Ramana Maharshi: The Inward Return
Sri Ramana Maharshi’s ātma-vichāra (self-inquiry) begins with an apparently simple question: Who am I? The question is not meant to be answered conceptually but to turn the mind inward until its movements cease. In his short treatise Nan Yar?, Ramana asserts that happiness and existence are not attained through pursuit but are the very nature of the Self (Maharshi, 1923/2000). He states, “Your duty is to be, and not to be this or that,” emphasizing that realization is not a matter of becoming but of returning.
Ramana Maharshi spoke within the vocabulary of Advaita Vedānta, where Ātman (the Self) is understood as the ultimate, undivided reality identical with Brahman. In Who Am I?, when he speaks of finding or realizing the Self, it can sound as if there is an individual self (ātman) distinct from the world, which must be discovered somewhere “inside.”
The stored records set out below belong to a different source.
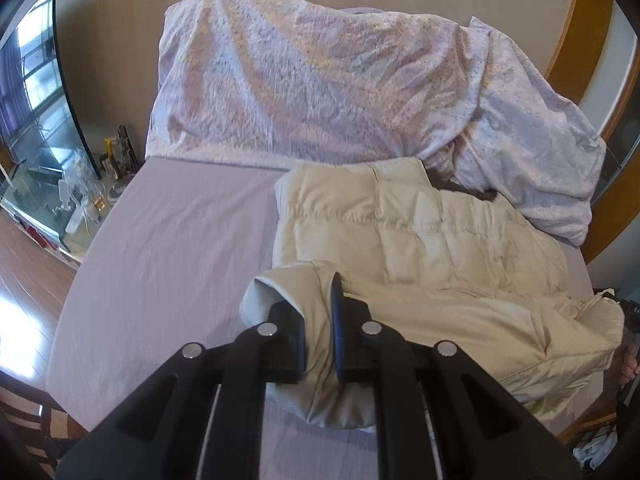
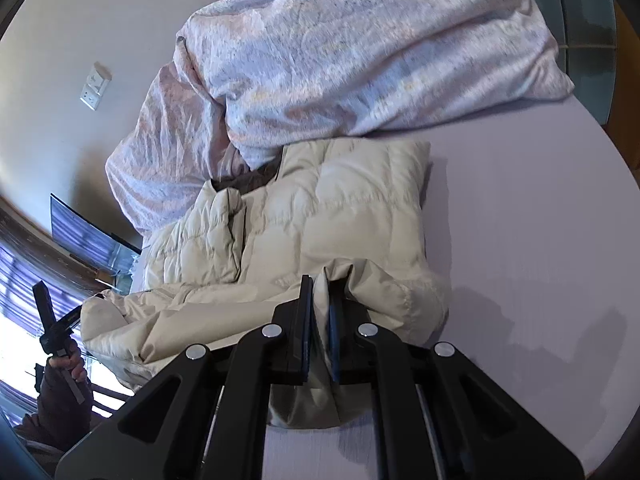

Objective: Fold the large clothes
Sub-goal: 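Lift the hem with both grippers and fold it toward the collar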

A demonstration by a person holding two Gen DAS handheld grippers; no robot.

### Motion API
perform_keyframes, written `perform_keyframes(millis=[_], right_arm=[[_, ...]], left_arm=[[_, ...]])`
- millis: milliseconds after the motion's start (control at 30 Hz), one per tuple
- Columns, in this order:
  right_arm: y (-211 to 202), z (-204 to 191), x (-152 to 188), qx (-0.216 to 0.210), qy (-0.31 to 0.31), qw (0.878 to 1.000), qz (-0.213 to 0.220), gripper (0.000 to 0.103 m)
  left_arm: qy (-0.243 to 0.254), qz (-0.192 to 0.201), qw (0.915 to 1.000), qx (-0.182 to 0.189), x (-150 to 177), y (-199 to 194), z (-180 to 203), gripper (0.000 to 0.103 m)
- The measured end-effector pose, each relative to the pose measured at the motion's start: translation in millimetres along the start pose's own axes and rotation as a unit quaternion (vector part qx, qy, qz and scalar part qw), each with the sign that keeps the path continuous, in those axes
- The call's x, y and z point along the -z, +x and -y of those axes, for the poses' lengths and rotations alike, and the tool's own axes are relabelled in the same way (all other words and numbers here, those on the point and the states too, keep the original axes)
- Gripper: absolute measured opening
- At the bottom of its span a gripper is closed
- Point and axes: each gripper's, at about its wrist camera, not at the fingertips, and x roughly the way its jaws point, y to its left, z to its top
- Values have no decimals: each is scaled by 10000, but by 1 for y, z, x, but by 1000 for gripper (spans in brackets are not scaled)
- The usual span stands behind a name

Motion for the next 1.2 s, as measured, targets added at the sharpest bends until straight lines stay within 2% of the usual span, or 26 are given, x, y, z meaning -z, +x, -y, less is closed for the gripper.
perform_keyframes(millis=[400, 733, 1000, 1200], right_arm=[[16, -5, -38, 97, -1, 9998, 163, 8], [48, -5, -88, 602, 360, 9965, 457, 8], [103, 15, -118, 938, 815, 9918, 314, 8], [145, 37, -134, 1006, 1300, 9864, 65, 12]], left_arm=[[4, 123, 9999, -46, -36, 21, 6, 11], [-132, 261, 9996, -55, -95, 50, 16, 11], [-441, -64, 9988, -221, -125, 109, 16, 12], [-742, -543, 9947, -454, -130, 169, 9, 15]])
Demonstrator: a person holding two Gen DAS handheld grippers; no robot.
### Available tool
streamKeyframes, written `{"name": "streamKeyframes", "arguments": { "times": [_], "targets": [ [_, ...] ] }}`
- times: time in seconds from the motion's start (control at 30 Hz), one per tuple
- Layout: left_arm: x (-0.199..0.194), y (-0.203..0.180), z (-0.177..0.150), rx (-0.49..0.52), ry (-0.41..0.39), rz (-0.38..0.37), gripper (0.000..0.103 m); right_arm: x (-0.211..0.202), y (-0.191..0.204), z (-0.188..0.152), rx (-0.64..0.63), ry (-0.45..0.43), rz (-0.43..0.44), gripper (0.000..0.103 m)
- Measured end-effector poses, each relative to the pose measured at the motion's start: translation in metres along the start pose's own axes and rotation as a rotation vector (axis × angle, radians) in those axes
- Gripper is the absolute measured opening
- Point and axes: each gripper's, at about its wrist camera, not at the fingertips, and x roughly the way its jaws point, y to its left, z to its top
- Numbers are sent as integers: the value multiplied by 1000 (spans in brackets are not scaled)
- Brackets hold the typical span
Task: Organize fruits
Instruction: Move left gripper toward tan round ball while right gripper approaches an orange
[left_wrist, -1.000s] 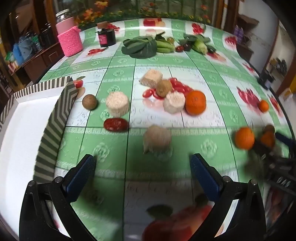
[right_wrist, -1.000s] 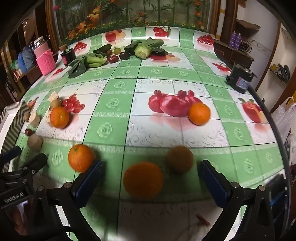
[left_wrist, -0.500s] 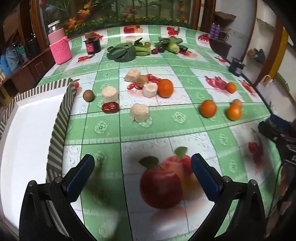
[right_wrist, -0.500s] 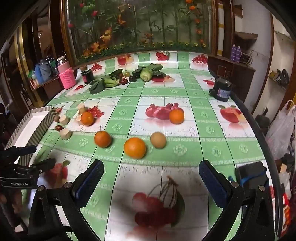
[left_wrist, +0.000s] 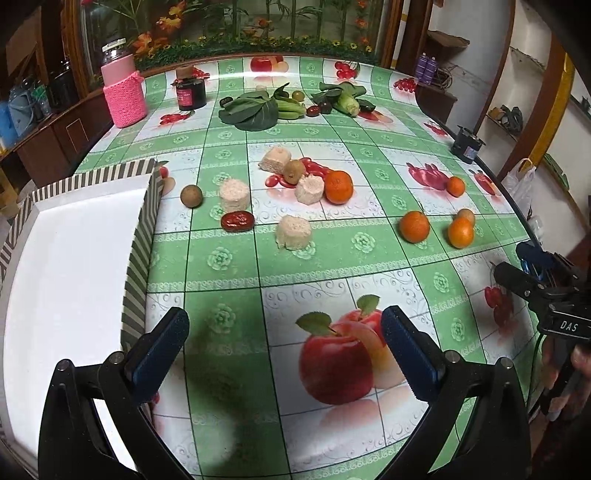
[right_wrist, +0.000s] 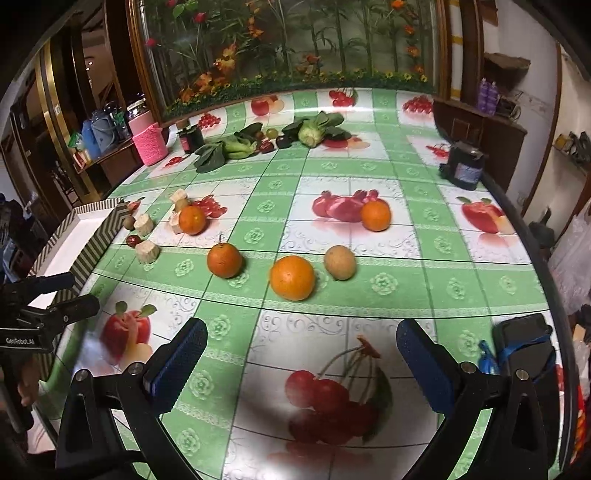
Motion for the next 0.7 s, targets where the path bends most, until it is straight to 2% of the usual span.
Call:
{"name": "streamKeyframes", "arguments": {
  "times": [0.2,0.23,0.27,0.33,0.43,0.47,0.53,0.7],
  "targets": [
    [4,2,7,7,21,-19,103,8,5,6,-58,6,2,99],
    [6,1,8,11,27,-16,103,11,6,7,-62,22,18,90],
    [8,1,9,13,33,-15,103,17,5,9,-64,49,45,76],
    [10,3,11,7,42,-26,103,25,4,12,-59,89,70,62],
    [12,3,16,7,54,-33,103,32,3,18,-68,116,60,62],
    [12,3,18,11,50,-28,103,30,1,21,-62,118,67,65],
    [12,2,22,22,49,-23,103,27,-2,27,-60,123,86,65],
    [19,0,28,29,63,-24,103,38,1,32,-129,181,56,65]
  ]
}}
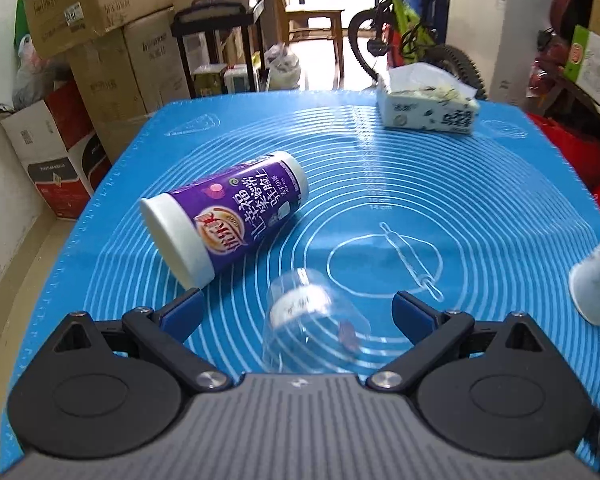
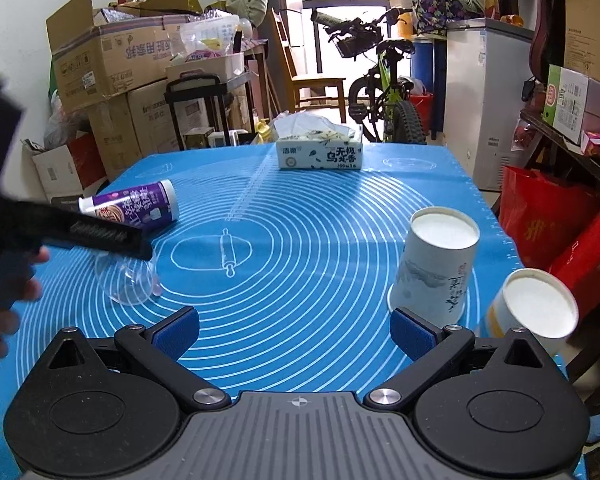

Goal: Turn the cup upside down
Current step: 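Move the left gripper down to the clear plastic cup lying on its side, then close the left gripper on the clear cup's rim and lift it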

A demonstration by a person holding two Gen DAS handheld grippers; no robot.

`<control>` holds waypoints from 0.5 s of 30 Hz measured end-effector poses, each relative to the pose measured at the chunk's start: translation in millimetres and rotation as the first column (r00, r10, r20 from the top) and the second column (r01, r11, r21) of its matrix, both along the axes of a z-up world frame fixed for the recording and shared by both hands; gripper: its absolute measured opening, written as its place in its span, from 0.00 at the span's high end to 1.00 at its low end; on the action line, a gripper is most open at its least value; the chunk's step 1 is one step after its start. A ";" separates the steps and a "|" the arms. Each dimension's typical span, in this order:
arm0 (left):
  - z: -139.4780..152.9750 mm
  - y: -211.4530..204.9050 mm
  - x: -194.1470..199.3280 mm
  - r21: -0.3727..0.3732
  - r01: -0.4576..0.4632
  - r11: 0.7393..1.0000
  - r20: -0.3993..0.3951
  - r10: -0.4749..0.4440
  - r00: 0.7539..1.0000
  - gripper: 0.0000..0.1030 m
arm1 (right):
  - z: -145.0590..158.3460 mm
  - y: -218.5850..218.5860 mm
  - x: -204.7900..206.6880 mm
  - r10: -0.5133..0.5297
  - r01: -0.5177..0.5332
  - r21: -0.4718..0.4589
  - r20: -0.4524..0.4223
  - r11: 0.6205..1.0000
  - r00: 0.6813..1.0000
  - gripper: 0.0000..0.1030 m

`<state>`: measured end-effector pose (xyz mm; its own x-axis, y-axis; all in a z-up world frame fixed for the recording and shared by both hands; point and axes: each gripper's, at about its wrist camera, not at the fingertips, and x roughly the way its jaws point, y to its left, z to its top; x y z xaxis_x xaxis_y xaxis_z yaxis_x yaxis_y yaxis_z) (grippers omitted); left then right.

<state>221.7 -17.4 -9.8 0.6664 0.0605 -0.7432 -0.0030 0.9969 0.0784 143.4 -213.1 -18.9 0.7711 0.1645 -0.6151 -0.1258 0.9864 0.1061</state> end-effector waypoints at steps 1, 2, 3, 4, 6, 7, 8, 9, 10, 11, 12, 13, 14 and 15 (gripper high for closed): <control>-2.3 -0.1 4.5 -0.005 0.000 1.000 -0.012 0.000 1.000 0.04 | -2.5 0.9 1.1 0.000 0.000 -0.005 -0.003 1.000 1.000 0.00; -4.6 -0.3 8.2 -0.010 0.003 1.000 -0.024 -0.003 1.000 0.04 | -5.4 1.5 1.7 0.000 0.000 -0.008 -0.007 1.000 1.000 0.00; -6.5 -0.1 11.5 -0.018 0.007 1.000 -0.035 -0.008 0.999 0.05 | -7.5 2.0 2.9 -0.001 0.001 -0.009 -0.011 1.000 1.000 0.00; -8.1 -0.1 14.1 -0.023 0.011 1.000 -0.046 -0.012 0.999 0.06 | -8.6 2.1 3.6 -0.001 0.001 -0.009 -0.014 1.000 1.000 0.00; -11.2 -0.7 21.4 -0.026 0.017 1.000 -0.075 -0.019 0.997 0.18 | -10.1 2.5 4.2 -0.003 0.003 -0.012 -0.014 1.000 1.000 0.00; -13.4 -1.6 23.6 -0.023 0.021 0.999 -0.093 -0.024 0.995 0.19 | -10.2 2.2 4.4 -0.005 0.005 -0.013 -0.013 1.000 1.000 0.00; -15.4 -2.4 25.3 -0.023 0.026 0.999 -0.108 -0.029 0.994 0.26 | -10.3 2.4 4.4 -0.007 0.006 -0.014 -0.012 1.000 1.000 0.00; -17.5 -3.5 26.3 -0.024 0.034 0.999 -0.121 -0.037 0.992 0.34 | -10.3 2.3 4.3 -0.008 0.007 -0.013 -0.011 1.000 1.000 0.00; -19.0 -4.9 26.6 -0.009 0.036 0.999 -0.126 -0.037 0.991 0.37 | -10.4 1.9 4.0 -0.009 0.008 -0.013 -0.010 1.000 1.000 0.00; -19.3 -6.1 27.0 0.003 0.039 0.999 -0.122 -0.038 0.992 0.38 | -10.3 2.1 3.7 -0.009 0.009 -0.013 -0.010 1.000 1.000 0.00; -18.8 -5.5 27.3 0.002 0.043 0.999 -0.118 -0.042 0.992 0.39 | -10.2 2.3 3.2 -0.010 0.010 -0.013 -0.010 1.000 1.000 0.00; -18.1 -4.6 27.2 -0.004 0.046 0.999 -0.120 -0.046 0.992 0.39 | -9.8 2.2 2.5 -0.011 0.011 -0.014 -0.010 1.000 1.000 0.00; -17.3 -3.5 26.5 -0.010 0.047 0.999 -0.122 -0.048 0.991 0.39 | -9.4 2.3 1.6 -0.011 0.011 -0.014 -0.009 1.000 1.000 0.00; -16.3 -3.0 25.4 -0.012 0.051 0.999 -0.126 -0.052 0.991 0.40 | -8.4 2.3 0.7 -0.012 0.012 -0.014 -0.008 1.000 1.000 0.00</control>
But Ramana clarified—especially in his dialogues (Talks with Sri Ramana Maharshi, Talk 244, 1955)—that this Self is not personal, limited, or something one possesses. When asked, “Is the Self real?” he replied, “It alone is real. The world and the body appear and disappear, but the Self remains.”
Ramana’s compassion was expressed not only in silence but in the simplicity of his words. When asked how to attain realization, he would often say, “Be as you are” (Osborne, 1954; Godman, 1985). This phrase, both instruction and revelation, distilled his entire path of self-inquiry. As Osborne records, “Your duty is to be, and not to be this or that.” The teaching leaves nothing to pursue, only the recognition that when all effort ceases, being reveals itself as infinite presence.
Dōgen and the Myriad Things
“To carry yourself forward and illuminate the myriad things is delusion. That the myriad things come forth and illuminate the self is awakening.” (Dōgen, trans. Tanahashi, 2010, p. 29)
To be actualized by the myriad things, one must step aside and allow them to be—to let them teach us. As Matthew Gindin (2021) explains, this is “the Sabbath of awakening, where one stops creating and, in this rest, can begin to attune to the created.” By releasing the weaving of our human selves, we can see how they are woven from the confluence of all things.
Jay Garfield (2022) interprets Dōgen in a similar spirit, suggesting that to forget the self is not to erase subjectivity but to participate so completely that “the world lives through you.” In this light, Dōgen’s shikantaza—“just sitting”—is not passive but an act of cosmic participation. Awareness is not a mirror of the world but the world’s own act of self-expression.
“To study the way of enlightenment is to study the self. To study the self is to forget the self. To forget the self is to be actualized by the myriad things. When actualized by the myriad things, your body and mind as well as the bodies and minds of others drop away. No trace of enlightenment remains, and this no-trace continues endlessly.” (Dōgen, trans. Tanahashi, 2010, p. 30)
The Japanese term yutori—a sense of spacious composure—captures this inclusive ease. In shikantaza, one sits not to attain enlightenment but to express the enlightenment that already pervades all things. In Dōgen’s universe, even the most ordinary event—rain on leaves, a monk bowing, a kettle boiling—is the cosmos itself practicing Zen.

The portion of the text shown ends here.